◆ **Required work**
All of the entries must be reproduced exactly, with no images carried over.

◆ **Data entries**
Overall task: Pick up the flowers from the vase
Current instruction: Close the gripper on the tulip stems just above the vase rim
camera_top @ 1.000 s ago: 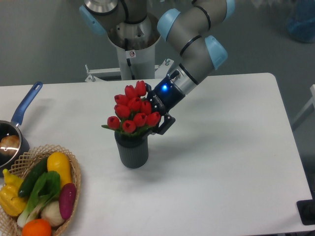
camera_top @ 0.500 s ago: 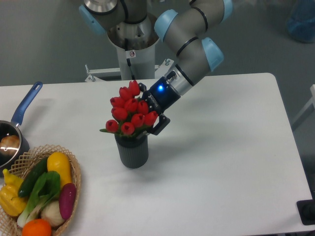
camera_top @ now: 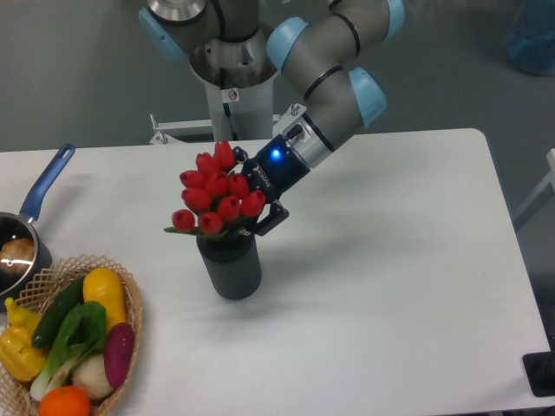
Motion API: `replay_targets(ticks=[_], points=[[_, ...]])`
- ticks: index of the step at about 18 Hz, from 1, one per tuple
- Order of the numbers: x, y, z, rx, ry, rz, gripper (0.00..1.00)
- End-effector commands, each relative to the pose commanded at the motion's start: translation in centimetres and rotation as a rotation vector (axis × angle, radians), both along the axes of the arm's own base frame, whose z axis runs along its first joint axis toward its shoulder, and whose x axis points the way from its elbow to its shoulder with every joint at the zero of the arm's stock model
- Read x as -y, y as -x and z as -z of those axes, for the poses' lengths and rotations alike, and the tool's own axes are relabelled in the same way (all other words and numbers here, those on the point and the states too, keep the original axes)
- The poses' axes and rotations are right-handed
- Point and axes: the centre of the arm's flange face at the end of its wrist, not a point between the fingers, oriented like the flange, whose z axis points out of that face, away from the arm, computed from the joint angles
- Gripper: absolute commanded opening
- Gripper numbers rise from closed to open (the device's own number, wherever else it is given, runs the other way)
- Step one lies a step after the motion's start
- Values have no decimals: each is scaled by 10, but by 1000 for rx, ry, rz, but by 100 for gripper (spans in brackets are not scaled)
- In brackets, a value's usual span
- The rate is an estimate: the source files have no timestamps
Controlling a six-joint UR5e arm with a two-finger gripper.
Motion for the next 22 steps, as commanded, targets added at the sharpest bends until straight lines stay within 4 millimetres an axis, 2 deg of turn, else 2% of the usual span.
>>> replay_targets(ticks=[3, 10, 15, 17, 20, 22], points=[[1, 2, 0, 1, -3, -4, 71], [-2, 9, -7, 30, -63, -30, 72], [0, 10, -3, 41, -65, -36, 71], [1, 8, 0, 44, -61, -35, 67], [1, 8, 0, 45, -63, -35, 55], [1, 9, -1, 46, -65, -38, 55]])
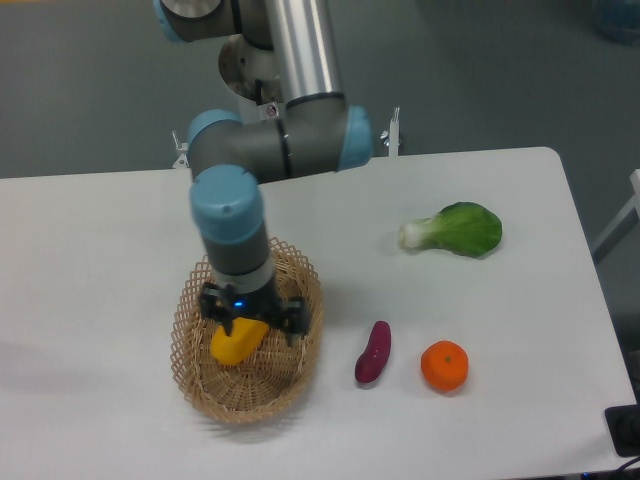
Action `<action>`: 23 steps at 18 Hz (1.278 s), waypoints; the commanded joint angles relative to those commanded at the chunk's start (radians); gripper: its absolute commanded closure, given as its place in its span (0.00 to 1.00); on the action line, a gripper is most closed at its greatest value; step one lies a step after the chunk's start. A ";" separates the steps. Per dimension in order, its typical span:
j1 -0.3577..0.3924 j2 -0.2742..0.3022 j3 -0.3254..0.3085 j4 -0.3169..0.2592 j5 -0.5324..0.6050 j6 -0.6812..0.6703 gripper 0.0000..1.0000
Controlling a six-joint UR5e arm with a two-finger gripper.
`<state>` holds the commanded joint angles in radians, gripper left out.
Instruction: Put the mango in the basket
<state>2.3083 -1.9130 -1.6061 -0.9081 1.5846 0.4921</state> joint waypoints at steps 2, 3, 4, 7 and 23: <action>0.077 0.044 0.002 -0.023 0.002 0.077 0.00; 0.109 0.061 0.006 -0.046 0.002 0.113 0.00; 0.137 0.068 0.014 -0.066 0.003 0.149 0.00; 0.230 0.092 0.040 -0.142 0.003 0.284 0.00; 0.540 0.143 0.078 -0.344 -0.008 0.962 0.00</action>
<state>2.8485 -1.7702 -1.5278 -1.2517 1.5769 1.4542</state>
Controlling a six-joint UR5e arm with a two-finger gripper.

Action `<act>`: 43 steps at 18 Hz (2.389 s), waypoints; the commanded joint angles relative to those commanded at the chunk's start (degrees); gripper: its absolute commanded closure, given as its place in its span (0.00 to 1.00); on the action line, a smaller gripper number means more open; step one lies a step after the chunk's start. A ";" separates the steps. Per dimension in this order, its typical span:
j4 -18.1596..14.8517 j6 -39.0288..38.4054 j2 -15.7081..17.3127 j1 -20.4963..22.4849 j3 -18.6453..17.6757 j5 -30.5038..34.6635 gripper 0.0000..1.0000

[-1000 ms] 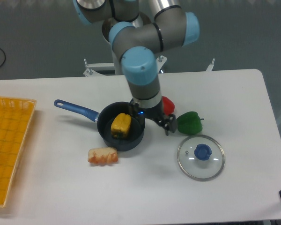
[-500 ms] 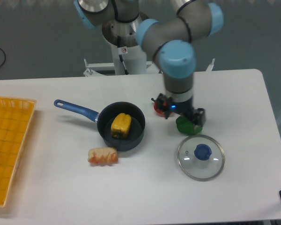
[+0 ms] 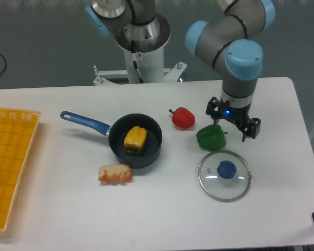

◆ **Result of this exercise**
Overall task: Pick up the flowers from the vase
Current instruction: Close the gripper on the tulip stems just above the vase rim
camera_top @ 1.000 s ago: 
camera_top @ 0.500 s ago: 
camera_top @ now: 
Motion API: `replay_targets(ticks=[_], points=[[_, ...]])`
- ticks: index of the step at about 18 Hz, from 1, one per tuple
- Order of the numbers: x, y, z, rx, ry, rz, gripper (0.00..1.00)
- End-effector commands, each relative to the pose commanded at the motion's start: translation in centimetres and rotation as a rotation vector (axis × angle, radians), both along the axes of the arm's own base frame, whose z axis runs along its first joint axis toward its shoulder, and whose x axis points the way from its elbow to its shoulder with every joint at the zero of the arm's stock model
- Read x as -y, y as -x and z as -z of those axes, for the poses' lengths and rotations alike, and the tool's own axes are relabelled in the same way (all other words and numbers here, those on the point and the states too, keep the original axes)
- The poses' axes and rotations are right-handed
- Point and axes: the centre of the arm's flange face at the end of its wrist, not a point between the fingers, oriented like the flange, whose z axis points out of that face, away from the arm, computed from the joint angles
- Gripper: absolute commanded opening
- Gripper numbers rise from closed to open (the device's own number, wherever else it is given, runs the other way)
- Step one lies a step after the motion's start
- Values have no decimals: each is scaled by 10, but by 1000 for rx, ry, rz, but by 100 for gripper (spans in brackets are not scaled)
- In brackets, a value's usual span
- The rate is an estimate: the source files have no timestamps
Controlling a six-joint UR5e arm with a two-finger gripper.
Motion for the next 22 steps, as commanded, targets added at the sharpest bends until straight lines stay within 4 millimetres an axis, 2 deg of turn, else 2% of the usual span.
>>> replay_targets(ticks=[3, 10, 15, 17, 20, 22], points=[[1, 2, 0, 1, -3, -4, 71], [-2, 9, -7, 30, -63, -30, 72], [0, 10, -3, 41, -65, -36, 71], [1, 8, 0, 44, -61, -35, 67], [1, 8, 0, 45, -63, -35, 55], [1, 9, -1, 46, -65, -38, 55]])
Action `<action>`: 23 steps at 18 Hz (1.278 s), waypoints; the commanded joint angles relative to those commanded at the chunk's start (radians); gripper: its absolute commanded closure, given as its place in its span (0.00 to 1.00); on the action line, a gripper is most closed at its greatest value; step one lies a step after the chunk's start. A ";" separates the steps. Per dimension in order, its typical span:
j1 -0.3577..0.3924 j2 -0.2742..0.3022 j3 -0.3254..0.3085 j4 -0.3169..0.2592 j5 -0.5324..0.6050 j6 -0.6812..0.6703 gripper 0.0000..1.0000
Controlling a six-joint UR5e arm with a two-finger gripper.
`<state>` holds the commanded joint angles in radians, gripper left out.
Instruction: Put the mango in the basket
<state>2.3083 -1.9130 -1.6061 -0.9081 1.5846 0.4921</state> joint waypoints at steps 2, 3, 4, 7 and 23: <action>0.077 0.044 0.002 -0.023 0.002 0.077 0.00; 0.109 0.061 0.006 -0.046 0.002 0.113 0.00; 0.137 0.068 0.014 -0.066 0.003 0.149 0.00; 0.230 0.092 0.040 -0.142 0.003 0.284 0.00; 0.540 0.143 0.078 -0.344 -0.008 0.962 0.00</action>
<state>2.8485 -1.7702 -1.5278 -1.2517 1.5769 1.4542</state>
Controlling a six-joint UR5e arm with a two-finger gripper.

Action `<act>`: 43 steps at 18 Hz (2.389 s), waypoints; the commanded joint angles relative to those commanded at the chunk's start (degrees); gripper: its absolute commanded closure, given as its place in its span (0.00 to 1.00); on the action line, a smaller gripper number means more open; step one lies a step after the chunk's start. A ";" separates the steps. Per dimension in this order, its typical span:
j4 -18.1596..14.8517 j6 -39.0288..38.4054 j2 -15.7081..17.3127 j1 -20.4963..22.4849 j3 -18.6453..17.6757 j5 -30.5038..34.6635 gripper 0.0000..1.0000

[-1000 ms] 
[-500 ms] 
[+0 ms] 

No further answer is needed.